To be clear, I am upgrading from Python 2.7, but while I do it I'm not building in a way that requires any code from Google and will make sure the app is platform agnostic.
It doesn't really matter how many years of notice they gave me, I just haven't had time to do it.
Having any sort of code on python 2.7, means you don't give a rat's ass about security. It also immediately means your code should be assumed to have back doors, vulnerabilities, because python 2.7 almost certainly does!
This is what happens, when no one is maintaining software.
Security is more important that anything, certainly than having time or not to update your code.

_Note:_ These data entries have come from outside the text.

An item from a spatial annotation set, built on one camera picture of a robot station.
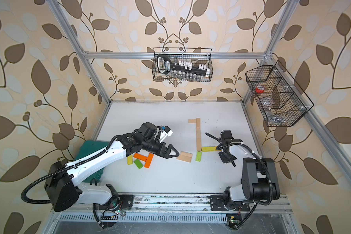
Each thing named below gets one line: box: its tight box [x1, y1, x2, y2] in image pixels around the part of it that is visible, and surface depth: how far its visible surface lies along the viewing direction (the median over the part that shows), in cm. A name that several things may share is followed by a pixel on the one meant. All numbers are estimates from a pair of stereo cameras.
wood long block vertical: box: [196, 135, 202, 152], surface depth 99 cm
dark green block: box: [133, 158, 144, 170], surface depth 90 cm
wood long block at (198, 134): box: [195, 124, 202, 144], surface depth 104 cm
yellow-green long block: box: [201, 146, 220, 152], surface depth 96 cm
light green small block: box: [195, 151, 203, 162], surface depth 93 cm
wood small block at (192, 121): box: [187, 118, 197, 124], surface depth 110 cm
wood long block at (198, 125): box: [195, 117, 201, 134], surface depth 107 cm
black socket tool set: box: [156, 54, 211, 82], surface depth 86 cm
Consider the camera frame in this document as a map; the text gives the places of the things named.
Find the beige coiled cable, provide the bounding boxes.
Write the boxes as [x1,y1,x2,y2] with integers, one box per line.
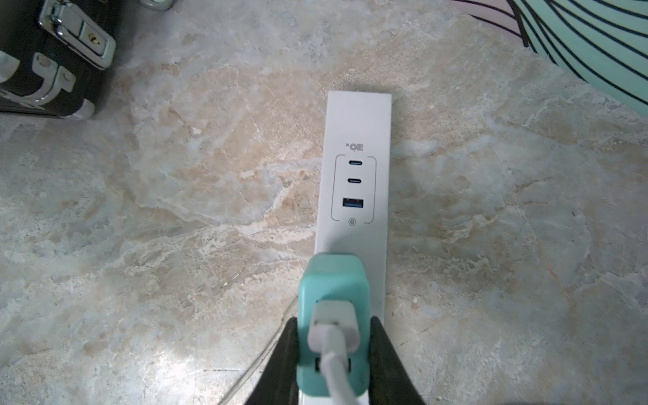
[217,298,361,405]

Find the small teal usb charger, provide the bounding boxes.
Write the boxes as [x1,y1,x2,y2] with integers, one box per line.
[296,253,371,404]

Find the black metal box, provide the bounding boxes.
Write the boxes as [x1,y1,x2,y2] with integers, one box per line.
[1,1,123,121]

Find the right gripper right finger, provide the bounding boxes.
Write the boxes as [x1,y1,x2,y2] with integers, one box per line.
[368,317,425,405]

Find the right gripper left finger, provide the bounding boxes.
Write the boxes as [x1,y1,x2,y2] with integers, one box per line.
[245,317,300,405]

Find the white power strip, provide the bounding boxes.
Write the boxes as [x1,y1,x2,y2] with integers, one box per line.
[297,90,393,405]

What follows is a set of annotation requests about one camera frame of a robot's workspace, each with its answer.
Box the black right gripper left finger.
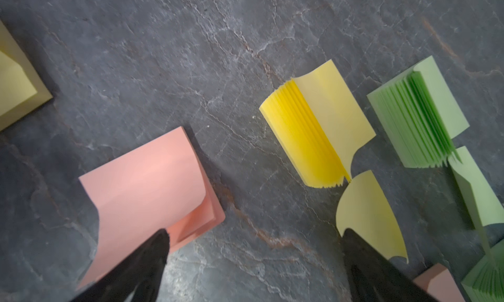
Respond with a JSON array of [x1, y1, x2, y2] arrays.
[[73, 228, 170, 301]]

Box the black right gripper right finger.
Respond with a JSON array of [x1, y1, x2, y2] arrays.
[[342, 228, 436, 301]]

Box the salmon memo pad front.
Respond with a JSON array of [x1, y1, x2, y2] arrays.
[[413, 263, 465, 302]]

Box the torn yellow page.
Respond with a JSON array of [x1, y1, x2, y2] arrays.
[[335, 170, 409, 260]]

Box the red memo pad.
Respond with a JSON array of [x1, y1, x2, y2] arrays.
[[79, 127, 225, 288]]

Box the light green memo pad small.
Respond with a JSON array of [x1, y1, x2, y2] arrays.
[[461, 240, 503, 301]]

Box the light green memo pad front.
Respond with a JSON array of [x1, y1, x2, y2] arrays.
[[367, 56, 469, 168]]

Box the yellow memo pad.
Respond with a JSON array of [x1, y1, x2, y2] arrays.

You're 100% in the wrong here, and Google is 100% in the right, and I hate Google more than spammers, more than pretty much any other company there is.
They're not wrong here, and it hurts me to support their stance.
Fix your stuff. Stop blaming others. I doesn't matter why you're in the situation you're in, you're wrong to be there. No matter what.
again: not everything sits on the public internet, and by the time someone gets access to the application there are far more serious concerns then python 2 vs 3
this also really highlights the problem with python's 2 vs 3 split: there is a large body of work that will never be updated and will forever run 2 including actual web/publicly facing code. And saying "just upgrade because security" isn't going get much of that code upgraded.
It doesn't really matter how many years of notice they gave me, I just haven't had time to do it.